--- To do ---
Retype all of the data exactly as given.

--- Given material ---
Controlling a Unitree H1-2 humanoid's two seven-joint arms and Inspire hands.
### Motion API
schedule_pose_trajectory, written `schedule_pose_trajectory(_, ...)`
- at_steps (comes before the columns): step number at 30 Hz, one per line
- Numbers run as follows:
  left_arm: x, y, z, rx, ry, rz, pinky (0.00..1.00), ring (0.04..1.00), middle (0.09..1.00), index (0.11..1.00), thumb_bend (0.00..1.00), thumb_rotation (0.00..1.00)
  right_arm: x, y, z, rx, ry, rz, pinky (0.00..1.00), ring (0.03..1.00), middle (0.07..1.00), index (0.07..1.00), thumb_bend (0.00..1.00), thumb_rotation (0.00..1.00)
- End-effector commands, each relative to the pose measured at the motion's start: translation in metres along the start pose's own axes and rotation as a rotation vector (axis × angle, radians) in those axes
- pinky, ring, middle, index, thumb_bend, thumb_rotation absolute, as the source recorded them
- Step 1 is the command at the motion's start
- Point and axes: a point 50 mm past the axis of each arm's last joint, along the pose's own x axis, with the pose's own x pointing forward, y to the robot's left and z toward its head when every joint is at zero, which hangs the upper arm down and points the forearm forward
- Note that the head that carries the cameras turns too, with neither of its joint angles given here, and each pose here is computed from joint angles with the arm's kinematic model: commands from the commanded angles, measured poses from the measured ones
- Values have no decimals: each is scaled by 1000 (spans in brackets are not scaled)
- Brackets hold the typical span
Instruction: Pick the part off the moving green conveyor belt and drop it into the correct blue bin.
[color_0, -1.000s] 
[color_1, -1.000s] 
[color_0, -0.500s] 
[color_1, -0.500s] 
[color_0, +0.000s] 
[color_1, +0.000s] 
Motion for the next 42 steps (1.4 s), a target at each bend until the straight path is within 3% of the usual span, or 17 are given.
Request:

--- Task answer ---
Controlling a Unitree H1-2 humanoid's two seven-joint arms and Inspire hands.
### Motion API
schedule_pose_trajectory, written `schedule_pose_trajectory(_, ...)`
- at_steps (comes before the columns): step number at 30 Hz, one per line
- Numbers run as follows:
  left_arm: x, y, z, rx, ry, rz, pinky (0.00..1.00), ring (0.04..1.00), middle (0.09..1.00), index (0.11..1.00), thumb_bend (0.00..1.00), thumb_rotation (0.00..1.00)
  right_arm: x, y, z, rx, ry, rz, pinky (0.00..1.00), ring (0.03..1.00), middle (0.07..1.00), index (0.07..1.00), thumb_bend (0.00..1.00), thumb_rotation (0.00..1.00)
- End-effector commands, each relative to the pose measured at the motion's start: translation in metres along the start pose's own axes and rotation as a rotation vector (axis × angle, radians) in those axes
- pinky, ring, middle, index, thumb_bend, thumb_rotation absolute, as the source recorded them
- Step 1 is the command at the motion's start
- Point and axes: a point 50 mm past the axis of each arm's last joint, along the pose's own x axis, with the pose's own x pointing forward, y to the robot's left and z toward its head when every joint is at zero, which hangs the upper arm down and points the forearm forward
- Note that the head that carries the cameras turns too, with neither of its joint angles given here, and each pose here is computed from joint angles with the arm's kinematic model: commands from the commanded angles, measured poses from the measured ones
- Values have no decimals: each is scaled by 1000 (spans in brackets are not scaled)
- Brackets hold the typical span
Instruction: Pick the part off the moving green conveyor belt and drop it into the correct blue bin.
[color_0, -1.000s] 
[color_1, -1.000s] 
[color_0, -0.500s] 
[color_1, -0.500s] 
[color_0, +0.000s] 
[color_1, +0.000s] 
Motion for the next 42 steps (1.4 s), a target at each bend until the straight path is within 3% of the usual span, or 17 are given.
Request:

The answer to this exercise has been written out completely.